In view of the above remarks about the dependency of future on the past, the subjective probabilities will tend to be severely constrained. One natural constraint is that if h =/t h’ then P<h,t> = P<h’,t>.

In Horty’s (2019) examples (which I would like to discuss in a sequel) it is clear that the agent knows (or is certain about) which futures are possible. In that case, at each moment, the future cone of that moment has probability 1. For any proposition A(t), its probability at <h, t> equals the probability of A(t) ∩ H(h, t).

APPENDIX

I am not unsympathetic to the view that only what is settled is true. But the contrary is also reasonable, and simpler to represent. However, we face the puzzle that I noted above, about whether it makes sense to say that we have different possible futures, though one is actual, and future tense statements are true or false depending on what the actual future is.

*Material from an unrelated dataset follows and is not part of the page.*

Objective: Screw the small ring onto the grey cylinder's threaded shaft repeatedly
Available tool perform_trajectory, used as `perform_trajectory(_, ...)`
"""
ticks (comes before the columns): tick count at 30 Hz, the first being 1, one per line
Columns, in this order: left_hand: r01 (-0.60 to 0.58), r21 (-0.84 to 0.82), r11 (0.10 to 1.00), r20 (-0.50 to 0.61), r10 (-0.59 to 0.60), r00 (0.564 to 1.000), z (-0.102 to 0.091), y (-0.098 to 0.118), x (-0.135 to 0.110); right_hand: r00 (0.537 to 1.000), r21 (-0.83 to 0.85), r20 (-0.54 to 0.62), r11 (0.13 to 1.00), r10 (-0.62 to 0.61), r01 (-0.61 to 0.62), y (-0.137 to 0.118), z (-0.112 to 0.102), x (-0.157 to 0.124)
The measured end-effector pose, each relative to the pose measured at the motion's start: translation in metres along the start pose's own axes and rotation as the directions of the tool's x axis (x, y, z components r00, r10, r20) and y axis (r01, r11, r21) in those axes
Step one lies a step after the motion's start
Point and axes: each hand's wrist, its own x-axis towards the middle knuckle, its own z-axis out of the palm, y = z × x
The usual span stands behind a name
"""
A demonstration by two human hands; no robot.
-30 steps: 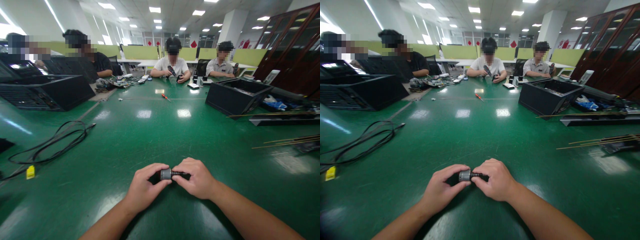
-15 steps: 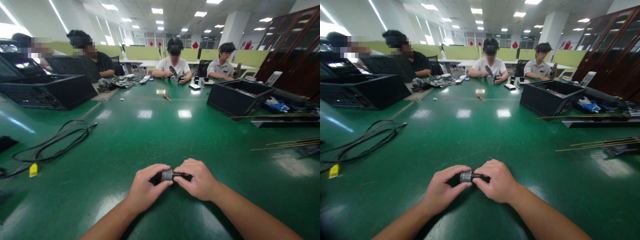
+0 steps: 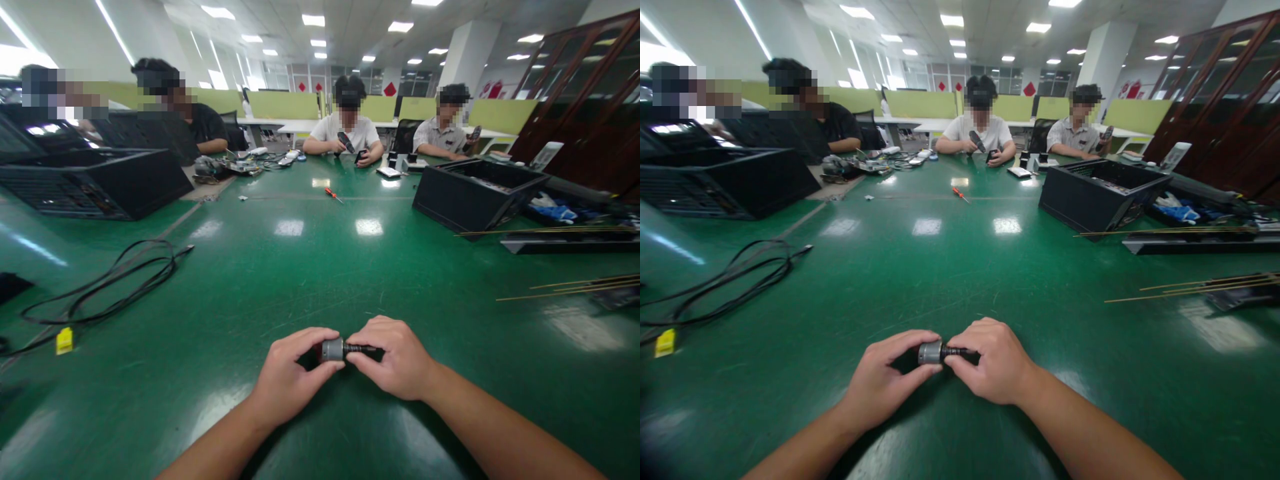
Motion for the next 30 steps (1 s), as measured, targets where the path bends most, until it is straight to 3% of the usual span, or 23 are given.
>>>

In the Middle Ages this came up as the question of compatibility between God’s foreknowledge and free will. If God, being omniscient, knew already at Creation that Eve would eat the apple, and that Judas would betray Jesus, then it was already true then that they would do that. Doesn’t that imply that it wasn’t up to them, that they had no choice, that nothing they could think of will would alter the fact that they were going to do that?

No, it does not imply that. God knew that they would freely decide on what they would do, and also knew what they would do. If that is not clearly consistent to you — as I suppose it shouldn’t be! — I would prefer to refer you to the literature, e.g. Zagzebski 2017.

REFERENCES

(I adapted the diagrams from this website)

Belnap, Nuel; Michael Perloff, and Ming Xu (2001) Facing the Future; Agents and Choices in our Indeterministic World. New York: Oxford University Press.

Horty, John (2019) “Epistemic Oughts in Stit Semantics”. Ergo 6: 71-120.

Müller T. (2014) “Introduction: The Many Branches of Belnap’s Logic”. In: Müller T. (eds) Nuel Belnap on Indeterminism and Free Action. Outstanding Contributions to Logic, vol 2. Springer, Cham. https://doi.org/10.1007/978-3-319-01754-9_1

Thomason, R. H. (1970) “Indeterminist Time and Truth Value Gaps,” Theoria 36: 264-281. 

Zagzebski, Linda (2017) “Foreknowledge and Free Will“, The Stanford Encyclopedia of Philosophy (Summer 2017 Edition), Edward N. Zalta (ed.).